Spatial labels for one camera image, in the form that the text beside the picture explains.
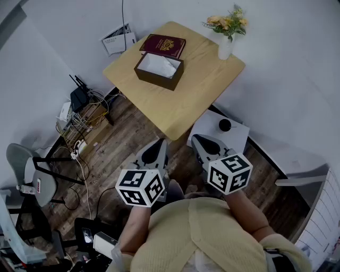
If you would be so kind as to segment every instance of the flower vase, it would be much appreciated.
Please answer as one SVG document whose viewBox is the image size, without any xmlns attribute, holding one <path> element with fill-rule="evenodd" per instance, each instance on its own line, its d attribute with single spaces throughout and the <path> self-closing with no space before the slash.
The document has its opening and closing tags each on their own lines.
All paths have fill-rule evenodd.
<svg viewBox="0 0 340 272">
<path fill-rule="evenodd" d="M 229 58 L 230 54 L 233 51 L 234 43 L 235 41 L 231 42 L 231 40 L 228 39 L 228 36 L 225 35 L 222 36 L 222 39 L 218 46 L 218 58 L 220 60 L 226 60 L 227 58 Z"/>
</svg>

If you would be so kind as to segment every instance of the yellow shirt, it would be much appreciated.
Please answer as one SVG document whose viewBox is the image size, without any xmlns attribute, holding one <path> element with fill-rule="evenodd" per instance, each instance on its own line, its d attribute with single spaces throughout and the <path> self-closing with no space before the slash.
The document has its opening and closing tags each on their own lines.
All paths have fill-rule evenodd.
<svg viewBox="0 0 340 272">
<path fill-rule="evenodd" d="M 214 198 L 170 203 L 150 219 L 149 235 L 135 256 L 125 258 L 127 271 L 180 272 L 196 249 L 225 271 L 267 271 L 266 249 L 279 249 L 301 271 L 312 271 L 303 252 L 286 238 L 273 234 L 258 243 L 231 215 L 227 203 Z M 117 271 L 111 264 L 107 271 Z"/>
</svg>

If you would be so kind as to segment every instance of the dark red book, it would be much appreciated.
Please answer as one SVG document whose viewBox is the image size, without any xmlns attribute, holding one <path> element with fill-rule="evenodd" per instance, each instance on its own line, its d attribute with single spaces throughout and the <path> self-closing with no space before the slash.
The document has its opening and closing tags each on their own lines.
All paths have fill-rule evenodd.
<svg viewBox="0 0 340 272">
<path fill-rule="evenodd" d="M 185 39 L 150 34 L 139 51 L 179 58 L 185 46 Z"/>
</svg>

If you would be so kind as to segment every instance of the white panel with grid lines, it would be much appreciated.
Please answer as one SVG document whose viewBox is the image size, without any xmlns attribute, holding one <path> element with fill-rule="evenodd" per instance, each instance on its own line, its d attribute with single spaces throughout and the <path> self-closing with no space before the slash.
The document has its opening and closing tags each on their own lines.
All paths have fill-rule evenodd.
<svg viewBox="0 0 340 272">
<path fill-rule="evenodd" d="M 329 169 L 320 198 L 295 244 L 309 255 L 313 271 L 332 253 L 340 236 L 339 224 L 340 185 Z"/>
</svg>

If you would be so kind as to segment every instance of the open box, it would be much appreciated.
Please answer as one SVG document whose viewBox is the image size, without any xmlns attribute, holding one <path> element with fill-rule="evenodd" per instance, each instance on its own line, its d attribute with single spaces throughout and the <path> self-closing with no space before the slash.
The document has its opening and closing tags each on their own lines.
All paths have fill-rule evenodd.
<svg viewBox="0 0 340 272">
<path fill-rule="evenodd" d="M 172 64 L 173 67 L 176 68 L 176 72 L 173 74 L 173 76 L 168 78 L 166 76 L 157 74 L 157 71 L 155 71 L 150 65 L 152 61 L 159 61 L 160 58 L 163 57 L 156 54 L 145 53 L 135 66 L 134 71 L 140 80 L 173 91 L 175 90 L 184 72 L 184 61 L 178 58 L 164 57 Z"/>
</svg>

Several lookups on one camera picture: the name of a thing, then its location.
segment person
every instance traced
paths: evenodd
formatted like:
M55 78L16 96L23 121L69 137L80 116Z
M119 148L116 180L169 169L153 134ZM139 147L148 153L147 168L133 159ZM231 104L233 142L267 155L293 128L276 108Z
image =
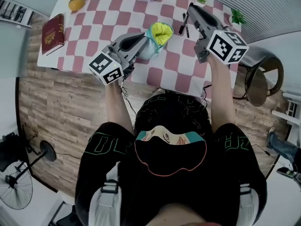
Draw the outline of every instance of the person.
M230 72L214 56L211 119L192 97L157 94L133 128L117 82L105 88L108 122L91 136L76 185L89 226L248 226L260 216L266 181L235 125Z
M285 159L289 160L295 172L301 172L301 149L300 143L297 145L278 138L275 127L271 127L267 135L267 148L274 150Z

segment gold emblem on book
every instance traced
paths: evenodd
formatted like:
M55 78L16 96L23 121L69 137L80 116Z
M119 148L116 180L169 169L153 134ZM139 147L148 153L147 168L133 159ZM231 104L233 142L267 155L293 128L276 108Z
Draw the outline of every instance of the gold emblem on book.
M55 39L55 32L51 32L45 37L44 42L45 44L50 44L54 39Z

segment corrugated panel
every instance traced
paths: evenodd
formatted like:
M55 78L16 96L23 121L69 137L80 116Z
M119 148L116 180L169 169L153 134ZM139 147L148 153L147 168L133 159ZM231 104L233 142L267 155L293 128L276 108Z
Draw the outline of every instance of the corrugated panel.
M278 30L301 28L301 0L218 0L239 9L247 24L242 25L245 39Z

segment blue jeans
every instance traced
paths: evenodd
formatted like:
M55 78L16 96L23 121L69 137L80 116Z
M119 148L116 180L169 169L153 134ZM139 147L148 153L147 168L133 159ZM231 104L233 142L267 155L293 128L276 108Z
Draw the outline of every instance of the blue jeans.
M268 135L268 148L273 149L275 152L289 160L294 165L294 159L298 147L288 141L280 140L274 132Z

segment red book
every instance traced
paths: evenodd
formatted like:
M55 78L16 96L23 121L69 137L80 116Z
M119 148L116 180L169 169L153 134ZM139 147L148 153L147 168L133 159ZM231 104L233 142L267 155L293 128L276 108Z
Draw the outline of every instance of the red book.
M64 15L58 14L43 25L42 54L49 55L64 46Z

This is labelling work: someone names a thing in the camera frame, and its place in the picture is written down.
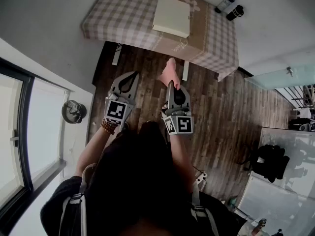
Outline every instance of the glass panel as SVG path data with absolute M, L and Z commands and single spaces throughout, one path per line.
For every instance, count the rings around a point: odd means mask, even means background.
M 34 80 L 28 118 L 28 156 L 31 178 L 40 176 L 59 158 L 64 89 Z
M 282 179 L 270 183 L 252 172 L 238 208 L 259 221 L 269 235 L 305 236 L 315 221 L 315 132 L 262 128 L 260 144 L 278 145 L 290 160 Z
M 17 128 L 22 81 L 0 74 L 0 207 L 23 186 L 18 150 L 10 140 Z
M 263 89 L 281 89 L 315 84 L 315 65 L 292 67 L 292 75 L 287 69 L 265 73 L 245 80 Z

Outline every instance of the door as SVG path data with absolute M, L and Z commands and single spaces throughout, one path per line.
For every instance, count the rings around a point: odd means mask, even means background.
M 315 65 L 288 67 L 276 72 L 248 77 L 245 80 L 263 89 L 281 89 L 315 84 Z

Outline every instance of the white wall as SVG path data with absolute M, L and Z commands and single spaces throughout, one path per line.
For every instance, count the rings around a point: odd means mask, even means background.
M 0 0 L 0 38 L 76 86 L 92 78 L 104 42 L 85 39 L 80 24 L 96 0 Z
M 221 0 L 206 0 L 217 5 Z M 236 0 L 239 65 L 254 75 L 314 62 L 315 0 Z

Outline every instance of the window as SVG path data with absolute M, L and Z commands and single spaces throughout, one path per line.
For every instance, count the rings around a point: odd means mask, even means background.
M 65 166 L 59 154 L 63 99 L 64 89 L 0 59 L 0 235 L 9 235 Z

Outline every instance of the person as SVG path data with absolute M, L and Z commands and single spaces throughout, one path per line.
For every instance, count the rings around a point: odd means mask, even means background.
M 212 213 L 217 233 L 191 215 L 195 173 L 180 135 L 171 135 L 168 147 L 156 122 L 144 123 L 139 134 L 124 123 L 104 149 L 114 129 L 103 119 L 81 153 L 74 176 L 62 182 L 42 208 L 48 236 L 62 235 L 61 226 L 67 235 L 81 235 L 79 212 L 63 215 L 63 203 L 79 193 L 83 172 L 92 163 L 97 165 L 84 191 L 87 235 L 237 236 L 240 226 L 234 216 L 211 196 L 199 193 L 200 205 Z

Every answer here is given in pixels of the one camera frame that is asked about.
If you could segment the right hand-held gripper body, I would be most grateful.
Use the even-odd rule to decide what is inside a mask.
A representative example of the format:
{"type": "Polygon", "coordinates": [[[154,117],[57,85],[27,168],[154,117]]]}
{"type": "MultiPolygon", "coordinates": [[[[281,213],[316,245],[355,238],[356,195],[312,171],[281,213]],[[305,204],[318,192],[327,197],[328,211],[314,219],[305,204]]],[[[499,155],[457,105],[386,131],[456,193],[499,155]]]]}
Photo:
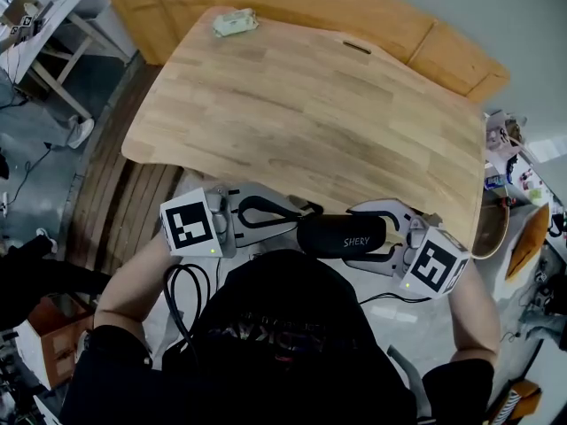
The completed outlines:
{"type": "Polygon", "coordinates": [[[469,251],[445,229],[415,216],[396,275],[401,289],[437,299],[453,290],[468,262],[469,251]]]}

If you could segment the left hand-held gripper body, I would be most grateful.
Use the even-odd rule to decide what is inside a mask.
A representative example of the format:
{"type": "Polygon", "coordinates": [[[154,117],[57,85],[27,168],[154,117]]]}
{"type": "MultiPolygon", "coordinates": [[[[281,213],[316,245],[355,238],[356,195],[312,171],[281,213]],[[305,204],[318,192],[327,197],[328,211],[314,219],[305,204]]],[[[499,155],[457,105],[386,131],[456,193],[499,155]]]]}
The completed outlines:
{"type": "Polygon", "coordinates": [[[160,205],[170,253],[179,257],[231,259],[237,253],[227,190],[198,188],[160,205]]]}

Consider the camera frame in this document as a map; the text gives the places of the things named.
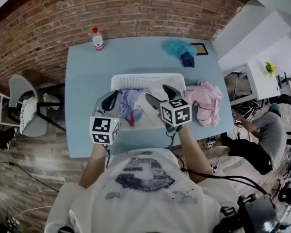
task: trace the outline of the lavender cloth
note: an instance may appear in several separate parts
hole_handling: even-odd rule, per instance
[[[130,118],[130,113],[132,112],[134,121],[141,119],[143,115],[142,109],[134,110],[134,104],[137,101],[141,91],[138,90],[122,90],[121,91],[121,104],[120,104],[120,116],[123,118]]]

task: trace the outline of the bottle
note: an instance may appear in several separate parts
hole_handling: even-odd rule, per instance
[[[100,51],[103,50],[103,39],[101,33],[98,31],[98,28],[93,28],[92,32],[92,41],[94,43],[95,49]]]

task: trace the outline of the pink cloth
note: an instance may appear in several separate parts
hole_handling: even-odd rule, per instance
[[[187,86],[186,89],[184,95],[187,101],[198,106],[198,122],[205,127],[215,127],[220,121],[219,108],[223,97],[219,87],[201,81],[197,86]]]

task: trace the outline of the brick wall
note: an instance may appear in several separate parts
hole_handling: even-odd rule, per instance
[[[105,39],[213,40],[249,0],[9,0],[0,8],[0,84],[14,73],[36,86],[65,81],[69,46]]]

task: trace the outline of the floor
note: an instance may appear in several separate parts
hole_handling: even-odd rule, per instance
[[[239,88],[236,96],[241,93],[250,92],[246,80],[238,80]],[[235,76],[226,78],[229,97],[232,100],[235,87]],[[199,141],[204,153],[212,164],[215,164],[226,175],[238,174],[249,177],[259,183],[271,194],[272,189],[277,186],[277,179],[283,178],[286,170],[286,158],[282,164],[270,174],[261,176],[243,158],[230,157],[225,147],[217,146],[213,149],[204,148],[205,140]],[[49,128],[46,135],[39,138],[27,138],[17,136],[13,139],[9,152],[0,150],[0,161],[13,162],[20,165],[35,178],[45,182],[55,189],[66,182],[78,182],[85,168],[85,159],[70,159],[68,154],[66,135],[56,130],[53,126]],[[249,195],[256,193],[251,187],[240,183],[233,183],[240,194]],[[44,225],[50,208],[23,211],[32,208],[52,206],[57,193],[39,182],[30,178],[16,166],[0,163],[0,216],[14,216],[20,222],[20,230],[23,232],[43,232]],[[274,200],[278,210],[278,216],[283,213],[285,206]]]

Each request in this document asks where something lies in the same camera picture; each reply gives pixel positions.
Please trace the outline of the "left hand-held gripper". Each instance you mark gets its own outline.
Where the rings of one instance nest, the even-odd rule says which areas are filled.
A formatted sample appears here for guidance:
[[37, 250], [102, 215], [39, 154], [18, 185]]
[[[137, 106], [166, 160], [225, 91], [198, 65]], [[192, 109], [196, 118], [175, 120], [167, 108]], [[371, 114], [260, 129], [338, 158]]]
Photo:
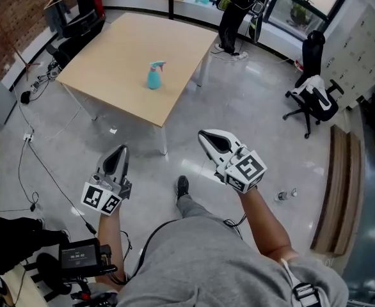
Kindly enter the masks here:
[[[81, 203], [110, 216], [131, 195], [132, 184], [126, 178], [129, 168], [129, 149], [118, 145], [104, 153], [97, 162], [97, 172], [84, 184]], [[114, 175], [114, 181], [108, 175]]]

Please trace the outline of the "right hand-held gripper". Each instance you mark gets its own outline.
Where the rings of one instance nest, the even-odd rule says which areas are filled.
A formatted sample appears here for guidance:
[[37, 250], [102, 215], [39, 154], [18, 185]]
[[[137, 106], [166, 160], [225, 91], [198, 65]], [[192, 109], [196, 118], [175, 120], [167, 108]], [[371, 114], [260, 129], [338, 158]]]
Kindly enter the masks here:
[[210, 160], [216, 164], [215, 176], [239, 193], [254, 188], [267, 171], [255, 150], [250, 150], [231, 133], [219, 129], [200, 130], [198, 140]]

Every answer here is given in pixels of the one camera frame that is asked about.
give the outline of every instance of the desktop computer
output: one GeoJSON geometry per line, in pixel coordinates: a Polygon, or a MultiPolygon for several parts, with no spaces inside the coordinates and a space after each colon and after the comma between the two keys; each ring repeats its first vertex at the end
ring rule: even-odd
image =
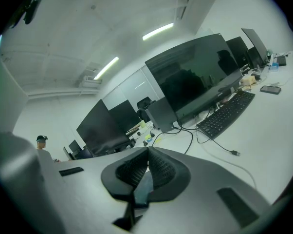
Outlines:
{"type": "Polygon", "coordinates": [[[73,140],[73,142],[69,145],[69,148],[72,150],[73,153],[80,152],[82,149],[79,147],[76,140],[73,140]]]}
{"type": "MultiPolygon", "coordinates": [[[[214,34],[183,43],[146,61],[179,125],[231,94],[231,88],[242,78],[233,56],[221,34],[214,34]]],[[[241,115],[254,96],[239,91],[197,128],[209,138],[216,138],[241,115]]]]}
{"type": "Polygon", "coordinates": [[[105,155],[106,151],[134,146],[125,132],[115,122],[102,100],[91,109],[78,126],[77,132],[93,156],[105,155]]]}
{"type": "Polygon", "coordinates": [[[241,68],[248,64],[247,59],[247,51],[248,48],[246,44],[244,43],[243,39],[241,37],[236,37],[231,40],[226,41],[228,44],[230,50],[232,51],[232,54],[235,58],[235,61],[238,64],[238,67],[241,68]]]}
{"type": "Polygon", "coordinates": [[[112,108],[109,110],[109,113],[125,133],[140,123],[140,118],[133,109],[129,100],[125,100],[121,104],[112,108]]]}
{"type": "Polygon", "coordinates": [[[85,159],[85,158],[93,158],[93,155],[91,154],[88,148],[85,148],[84,150],[75,154],[74,157],[75,159],[85,159]]]}
{"type": "Polygon", "coordinates": [[[267,48],[264,46],[263,42],[253,29],[242,29],[242,31],[246,34],[258,52],[260,58],[260,67],[264,67],[267,61],[267,48]]]}

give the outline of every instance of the black monitor
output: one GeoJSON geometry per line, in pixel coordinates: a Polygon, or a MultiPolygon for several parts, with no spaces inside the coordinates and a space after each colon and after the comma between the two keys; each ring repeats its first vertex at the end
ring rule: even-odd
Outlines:
{"type": "Polygon", "coordinates": [[[257,49],[259,56],[261,58],[262,63],[267,60],[267,48],[264,46],[263,42],[257,35],[257,33],[253,29],[242,29],[244,33],[247,35],[249,40],[252,42],[254,47],[257,49]]]}
{"type": "Polygon", "coordinates": [[[226,43],[228,44],[239,68],[248,64],[248,60],[247,60],[248,48],[246,44],[244,43],[242,37],[233,38],[231,40],[226,41],[226,43]]]}
{"type": "Polygon", "coordinates": [[[73,153],[75,153],[76,151],[81,151],[82,149],[79,147],[78,143],[76,142],[76,140],[73,140],[73,142],[69,145],[69,148],[72,150],[73,153]]]}
{"type": "Polygon", "coordinates": [[[92,154],[87,148],[83,151],[80,151],[78,154],[75,154],[74,157],[75,159],[93,158],[92,154]]]}
{"type": "Polygon", "coordinates": [[[140,123],[140,118],[129,100],[125,100],[121,104],[112,108],[109,112],[124,132],[127,132],[129,129],[140,123]]]}
{"type": "Polygon", "coordinates": [[[221,34],[178,45],[146,61],[146,65],[181,122],[210,107],[241,79],[221,34]]]}
{"type": "Polygon", "coordinates": [[[77,132],[94,156],[129,142],[102,100],[87,114],[77,132]]]}

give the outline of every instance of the cable
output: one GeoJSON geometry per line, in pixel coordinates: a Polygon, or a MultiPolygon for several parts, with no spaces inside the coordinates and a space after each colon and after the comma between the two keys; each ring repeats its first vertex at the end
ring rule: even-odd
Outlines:
{"type": "Polygon", "coordinates": [[[189,131],[195,131],[195,130],[196,130],[196,128],[195,128],[195,129],[185,128],[185,127],[182,126],[182,124],[180,125],[179,122],[178,122],[178,125],[179,125],[182,129],[185,129],[185,130],[189,130],[189,131]]]}
{"type": "Polygon", "coordinates": [[[153,141],[153,143],[152,143],[152,146],[154,145],[154,143],[155,143],[155,141],[157,140],[157,138],[160,136],[160,135],[162,135],[163,133],[160,133],[160,134],[158,134],[157,136],[156,136],[156,138],[155,138],[155,140],[153,141]]]}
{"type": "Polygon", "coordinates": [[[180,132],[181,132],[181,130],[179,129],[179,131],[176,132],[176,133],[168,133],[168,132],[162,132],[162,133],[159,133],[159,134],[156,136],[155,140],[153,141],[152,146],[154,145],[155,141],[157,140],[157,138],[158,138],[160,135],[162,135],[162,134],[176,135],[176,134],[178,134],[178,133],[180,133],[180,132]]]}
{"type": "Polygon", "coordinates": [[[211,111],[211,108],[212,108],[212,107],[209,108],[208,114],[206,115],[205,119],[207,119],[207,117],[209,116],[210,111],[211,111]]]}
{"type": "Polygon", "coordinates": [[[281,84],[281,85],[278,85],[278,87],[279,86],[284,86],[284,85],[286,85],[286,83],[288,82],[288,81],[290,81],[291,79],[293,79],[293,77],[290,77],[284,84],[281,84]]]}
{"type": "Polygon", "coordinates": [[[193,134],[192,134],[190,131],[188,131],[188,130],[185,130],[185,129],[182,129],[182,128],[177,128],[177,127],[175,127],[175,129],[179,129],[180,131],[181,131],[181,130],[182,130],[182,131],[186,131],[186,132],[188,132],[188,133],[190,133],[190,134],[191,134],[191,142],[190,142],[190,144],[189,144],[188,148],[186,149],[186,151],[185,151],[185,153],[184,153],[184,154],[186,154],[186,153],[187,153],[187,151],[190,149],[190,147],[191,147],[191,145],[192,145],[192,141],[193,141],[193,134]]]}
{"type": "Polygon", "coordinates": [[[205,149],[205,147],[204,147],[203,144],[201,144],[201,147],[202,147],[203,150],[204,150],[206,153],[208,153],[210,156],[212,156],[212,157],[214,157],[214,158],[216,158],[216,159],[218,159],[218,160],[221,160],[221,161],[223,161],[223,162],[225,162],[225,163],[228,163],[228,164],[230,164],[230,165],[236,166],[236,167],[242,169],[243,171],[245,171],[245,172],[250,176],[250,178],[252,179],[252,181],[253,181],[253,183],[254,183],[254,187],[255,187],[255,189],[257,190],[256,181],[255,181],[254,177],[252,176],[252,174],[251,174],[247,169],[245,169],[245,168],[243,168],[243,167],[241,167],[241,166],[239,166],[239,165],[233,164],[233,163],[231,163],[231,162],[229,162],[229,161],[226,161],[226,160],[224,160],[224,159],[222,159],[222,158],[219,158],[219,157],[213,155],[212,153],[208,152],[208,151],[205,149]]]}
{"type": "Polygon", "coordinates": [[[232,151],[230,151],[230,150],[228,150],[228,149],[226,149],[226,148],[224,148],[223,146],[221,146],[221,145],[219,145],[218,143],[216,143],[218,146],[220,146],[222,149],[224,149],[224,150],[226,150],[226,151],[228,151],[228,152],[230,152],[232,155],[235,155],[235,156],[240,156],[240,153],[238,152],[238,151],[235,151],[235,150],[232,150],[232,151]]]}
{"type": "Polygon", "coordinates": [[[145,130],[142,134],[140,134],[140,136],[139,137],[137,137],[135,140],[137,140],[137,139],[139,139],[143,134],[145,134],[146,132],[147,132],[148,130],[145,130]]]}
{"type": "Polygon", "coordinates": [[[150,131],[150,134],[152,133],[152,130],[155,128],[155,126],[153,126],[153,128],[151,129],[151,131],[150,131]]]}
{"type": "Polygon", "coordinates": [[[207,141],[210,140],[210,138],[209,138],[208,140],[206,140],[206,141],[200,143],[200,142],[199,142],[199,137],[198,137],[197,133],[198,133],[198,129],[196,129],[196,140],[197,140],[197,143],[198,143],[198,144],[204,144],[204,143],[206,143],[207,141]]]}

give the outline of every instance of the office chair
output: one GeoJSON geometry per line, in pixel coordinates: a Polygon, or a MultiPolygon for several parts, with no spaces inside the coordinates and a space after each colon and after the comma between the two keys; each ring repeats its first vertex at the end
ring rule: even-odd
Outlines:
{"type": "Polygon", "coordinates": [[[137,103],[138,111],[137,115],[141,120],[144,120],[145,123],[149,122],[151,119],[146,113],[146,109],[149,107],[149,105],[153,104],[156,102],[155,100],[151,100],[149,97],[145,97],[141,101],[137,103]]]}

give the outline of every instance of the black object
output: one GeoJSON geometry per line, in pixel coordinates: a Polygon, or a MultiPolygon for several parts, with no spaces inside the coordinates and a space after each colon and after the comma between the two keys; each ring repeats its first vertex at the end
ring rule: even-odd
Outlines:
{"type": "Polygon", "coordinates": [[[70,159],[75,160],[76,158],[73,156],[73,154],[69,153],[70,159]]]}
{"type": "Polygon", "coordinates": [[[139,131],[139,127],[130,130],[130,132],[127,132],[126,135],[127,135],[128,137],[130,137],[130,136],[132,136],[132,135],[133,135],[135,132],[137,132],[137,131],[139,131]]]}
{"type": "Polygon", "coordinates": [[[263,86],[260,88],[261,92],[269,93],[269,94],[274,94],[278,95],[281,92],[281,88],[279,87],[272,87],[272,86],[263,86]]]}
{"type": "Polygon", "coordinates": [[[149,118],[149,116],[146,113],[146,109],[153,102],[155,102],[155,101],[151,101],[151,99],[149,97],[145,97],[144,99],[142,99],[141,101],[139,101],[137,103],[137,107],[138,107],[137,114],[138,114],[138,116],[140,117],[141,120],[145,121],[145,123],[151,121],[151,119],[149,118]]]}
{"type": "Polygon", "coordinates": [[[14,28],[24,14],[23,21],[25,24],[29,24],[33,20],[40,2],[41,0],[24,0],[10,18],[8,27],[14,28]]]}
{"type": "Polygon", "coordinates": [[[226,41],[226,43],[228,44],[239,68],[248,64],[248,48],[241,37],[233,38],[231,40],[226,41]]]}
{"type": "Polygon", "coordinates": [[[256,80],[261,80],[261,76],[257,74],[251,74],[251,76],[254,76],[256,80]]]}
{"type": "Polygon", "coordinates": [[[141,148],[133,154],[108,165],[101,173],[101,181],[112,197],[132,202],[132,192],[147,170],[148,151],[141,148]]]}
{"type": "Polygon", "coordinates": [[[190,171],[182,162],[154,147],[141,148],[108,165],[101,173],[101,181],[112,197],[133,203],[132,193],[147,167],[151,171],[154,188],[148,195],[148,202],[173,200],[190,182],[190,171]]]}
{"type": "Polygon", "coordinates": [[[81,167],[74,167],[74,168],[70,168],[70,169],[66,169],[66,170],[62,170],[59,171],[59,173],[61,174],[61,176],[67,176],[67,175],[71,175],[71,174],[76,174],[79,172],[82,172],[84,169],[81,167]]]}
{"type": "Polygon", "coordinates": [[[85,159],[85,158],[93,158],[93,155],[89,151],[88,148],[85,148],[84,150],[78,152],[77,154],[74,154],[75,159],[85,159]]]}
{"type": "Polygon", "coordinates": [[[261,62],[264,63],[267,60],[267,48],[264,46],[263,42],[253,29],[242,29],[242,31],[247,35],[249,40],[252,42],[254,47],[259,53],[261,62]]]}
{"type": "Polygon", "coordinates": [[[36,141],[38,141],[39,139],[48,140],[47,136],[42,136],[42,135],[37,136],[36,141]]]}
{"type": "Polygon", "coordinates": [[[178,120],[165,97],[149,105],[146,113],[152,120],[154,127],[160,129],[162,132],[171,131],[173,129],[173,123],[178,120]]]}
{"type": "Polygon", "coordinates": [[[221,34],[183,43],[146,65],[179,121],[209,108],[242,77],[221,34]]]}
{"type": "Polygon", "coordinates": [[[242,228],[259,218],[232,188],[222,188],[217,193],[242,228]]]}
{"type": "Polygon", "coordinates": [[[276,59],[276,62],[278,63],[278,66],[286,66],[286,57],[281,56],[276,59]]]}
{"type": "Polygon", "coordinates": [[[73,153],[80,152],[82,149],[79,147],[76,140],[73,140],[72,143],[69,145],[69,148],[72,150],[73,153]]]}
{"type": "Polygon", "coordinates": [[[263,68],[265,66],[255,47],[252,47],[248,50],[247,59],[251,68],[263,68]]]}
{"type": "Polygon", "coordinates": [[[109,112],[124,132],[127,132],[140,122],[140,119],[129,100],[125,100],[121,104],[109,110],[109,112]]]}
{"type": "Polygon", "coordinates": [[[77,132],[94,156],[130,143],[102,100],[99,100],[87,114],[78,126],[77,132]]]}
{"type": "Polygon", "coordinates": [[[255,94],[238,91],[226,104],[200,122],[197,127],[208,137],[215,139],[243,113],[254,97],[255,94]]]}
{"type": "Polygon", "coordinates": [[[151,105],[151,103],[151,99],[149,97],[145,97],[137,103],[137,107],[138,109],[147,109],[147,107],[151,105]]]}

····················

Pick out each line in the material containing "data".

Outline every instance of the glass panel as SVG path data with absolute M, L and Z commands and single spaces throughout, one path per line.
Outline every instance of the door as SVG path data with absolute M, L and Z commands and single spaces throughout, one path per line.
Outline every instance of the white wall as SVG path data with absolute M, L and Z commands and single spaces throughout, one path per line.
Outline every instance of the window as SVG path data with absolute M, L and Z commands and single spaces throughout, one path per line.
Outline every instance of the person as SVG path data with absolute M, L and Z commands and single spaces throughout, one path per line.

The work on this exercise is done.